Leaving the pictures aside, transcribe the data below exactly.

-- DATA EXCERPT follows --

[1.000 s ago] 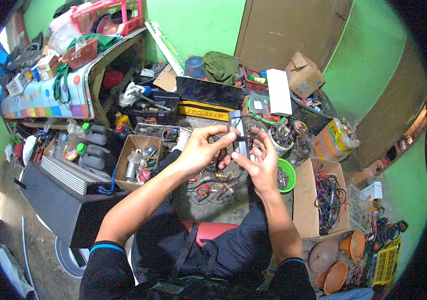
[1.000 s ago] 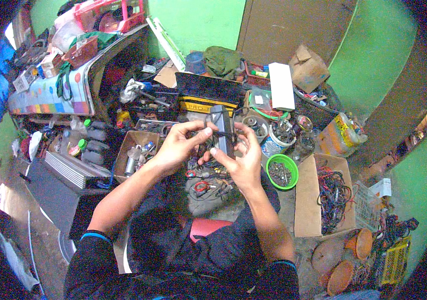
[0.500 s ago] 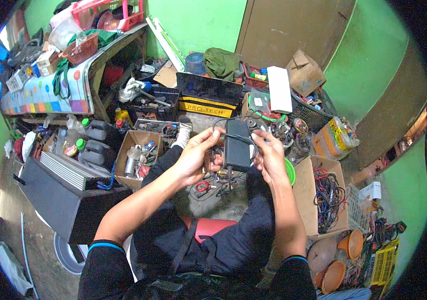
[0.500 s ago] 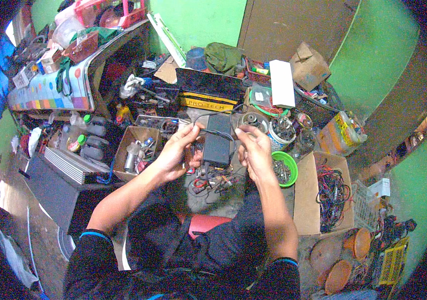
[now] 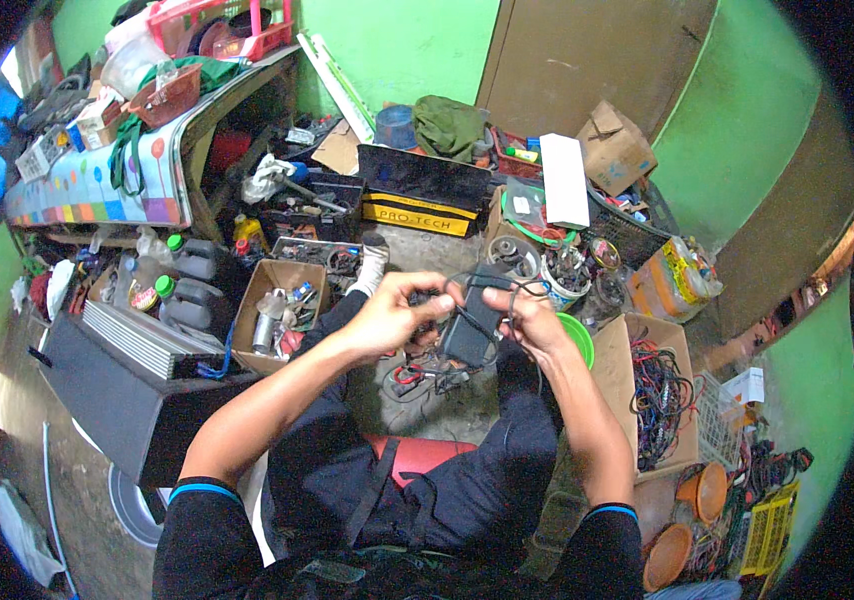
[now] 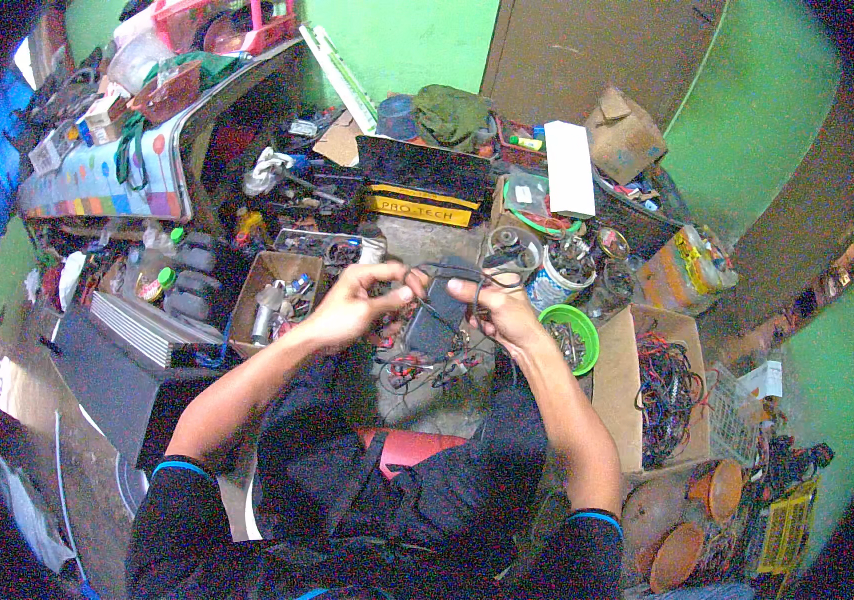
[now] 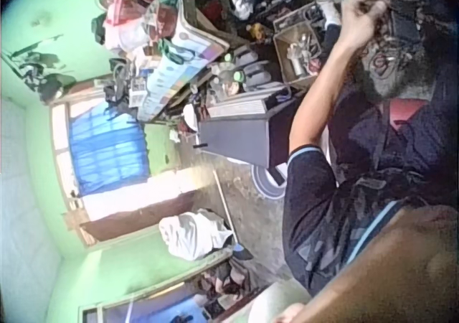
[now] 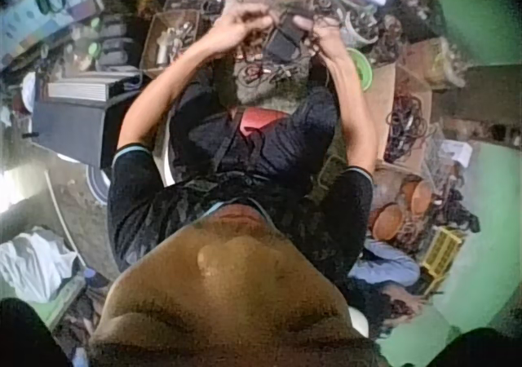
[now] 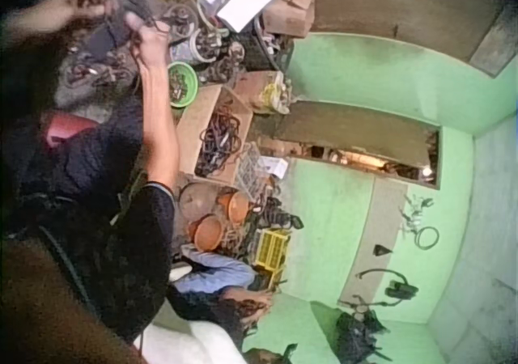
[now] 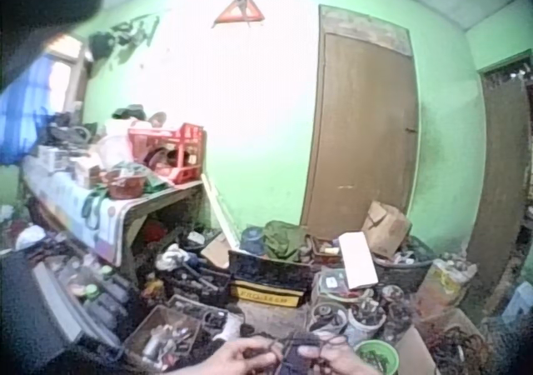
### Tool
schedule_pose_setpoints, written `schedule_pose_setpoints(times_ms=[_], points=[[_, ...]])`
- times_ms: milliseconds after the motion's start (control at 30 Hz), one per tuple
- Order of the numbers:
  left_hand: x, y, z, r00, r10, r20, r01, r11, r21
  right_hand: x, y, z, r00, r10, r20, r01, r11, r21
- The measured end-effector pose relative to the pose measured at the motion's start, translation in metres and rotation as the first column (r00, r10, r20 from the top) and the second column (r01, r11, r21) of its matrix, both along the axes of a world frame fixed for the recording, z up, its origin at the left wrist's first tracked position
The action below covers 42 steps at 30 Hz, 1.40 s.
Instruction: The person sits on the floor in a cluttered workshop and handles various electronic components. They connect wires to a black power adapter, test connections, and manipulate small circuit parts and connectors with their hands.
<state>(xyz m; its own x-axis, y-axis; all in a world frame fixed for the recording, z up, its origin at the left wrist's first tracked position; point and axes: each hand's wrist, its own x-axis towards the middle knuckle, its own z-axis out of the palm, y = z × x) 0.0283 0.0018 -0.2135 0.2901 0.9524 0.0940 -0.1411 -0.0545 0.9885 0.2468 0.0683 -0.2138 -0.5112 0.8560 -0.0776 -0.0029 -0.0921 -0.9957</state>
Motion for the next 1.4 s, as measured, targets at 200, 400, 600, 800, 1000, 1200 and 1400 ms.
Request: schedule_pose_setpoints(times_ms=[200,400,600,800,1000,1200,1400], points=[[-0.088,-0.025,0.039,0.871,0.329,0.364,-0.298,0.944,-0.14,0.082,0.076,-0.049,0.646,-0.744,-0.171,0.678,0.662,-0.321],[-0.202,-0.025,0.008,0.69,0.422,0.588,-0.503,0.864,-0.031,0.278,0.119,-0.07,0.187,-0.781,-0.596,0.813,0.463,-0.353],[-0.185,-0.009,0.001,0.732,0.539,0.417,-0.54,0.832,-0.129,0.311,0.086,0.001,-0.027,-0.685,-0.729,0.943,0.225,-0.246],[-0.105,0.013,0.018,0.766,0.155,0.623,-0.184,0.983,-0.018,0.19,0.047,0.057,0.682,-0.511,-0.524,0.643,0.76,0.097],[-0.043,0.01,0.039,0.74,-0.076,0.668,0.046,0.997,0.062,0.013,-0.012,0.073,0.954,0.297,-0.042,-0.267,0.903,0.336],[-0.027,0.016,0.048,0.833,0.076,0.548,-0.101,0.995,0.017,-0.032,-0.024,0.045,0.755,0.558,-0.344,-0.561,0.822,0.101],[-0.018,0.015,0.052,0.885,0.266,0.382,-0.27,0.962,-0.045,-0.031,-0.024,0.021,0.57,0.624,-0.534,-0.696,0.712,0.089]])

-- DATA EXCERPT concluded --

→ **WORKED SOLUTION**
[1.000 s ago] 
[1.000 s ago] 
[0.500 s ago] 
[0.500 s ago] 
[now] 
[now] 
[now] 
[now] 
[now] 
[now] 
### Tool
schedule_pose_setpoints, written `schedule_pose_setpoints(times_ms=[_], points=[[_, ...]])`
- times_ms: milliseconds after the motion's start (control at 30 Hz), one per tuple
- Order of the numbers:
  left_hand: x, y, z, r00, r10, r20, r01, r11, r21
  right_hand: x, y, z, r00, r10, r20, r01, r11, r21
- The measured end-effector pose relative to the pose measured at the motion's start, translation in metres and rotation as the first column (r00, r10, r20 from the top) and the second column (r01, r11, r21) of its matrix, both along the axes of a world frame fixed for the recording, z up, its origin at the left wrist's first tracked position
The action below covers 42 steps at 30 Hz, 1.40 s.
Instruction: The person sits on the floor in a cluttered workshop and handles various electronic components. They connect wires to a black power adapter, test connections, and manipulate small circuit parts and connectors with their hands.
<state>(xyz m; its own x-axis, y-axis; all in a world frame fixed for the recording, z up, its origin at the left wrist's first tracked position; point and axes: each hand's wrist, its own x-axis towards the middle knuckle, its own z-axis out of the palm, y = z × x) 0.0283 0.0018 -0.2135 0.2901 0.9524 0.0940 -0.1411 -0.0545 0.9885 0.2468 0.0683 -0.2138 -0.5112 0.8560 -0.0776 -0.0029 -0.0921 -0.9957</state>
Motion for the next 1.4 s, as measured, targets at 200, 400, 600, 800, 1000, 1200 and 1400 ms.
Request: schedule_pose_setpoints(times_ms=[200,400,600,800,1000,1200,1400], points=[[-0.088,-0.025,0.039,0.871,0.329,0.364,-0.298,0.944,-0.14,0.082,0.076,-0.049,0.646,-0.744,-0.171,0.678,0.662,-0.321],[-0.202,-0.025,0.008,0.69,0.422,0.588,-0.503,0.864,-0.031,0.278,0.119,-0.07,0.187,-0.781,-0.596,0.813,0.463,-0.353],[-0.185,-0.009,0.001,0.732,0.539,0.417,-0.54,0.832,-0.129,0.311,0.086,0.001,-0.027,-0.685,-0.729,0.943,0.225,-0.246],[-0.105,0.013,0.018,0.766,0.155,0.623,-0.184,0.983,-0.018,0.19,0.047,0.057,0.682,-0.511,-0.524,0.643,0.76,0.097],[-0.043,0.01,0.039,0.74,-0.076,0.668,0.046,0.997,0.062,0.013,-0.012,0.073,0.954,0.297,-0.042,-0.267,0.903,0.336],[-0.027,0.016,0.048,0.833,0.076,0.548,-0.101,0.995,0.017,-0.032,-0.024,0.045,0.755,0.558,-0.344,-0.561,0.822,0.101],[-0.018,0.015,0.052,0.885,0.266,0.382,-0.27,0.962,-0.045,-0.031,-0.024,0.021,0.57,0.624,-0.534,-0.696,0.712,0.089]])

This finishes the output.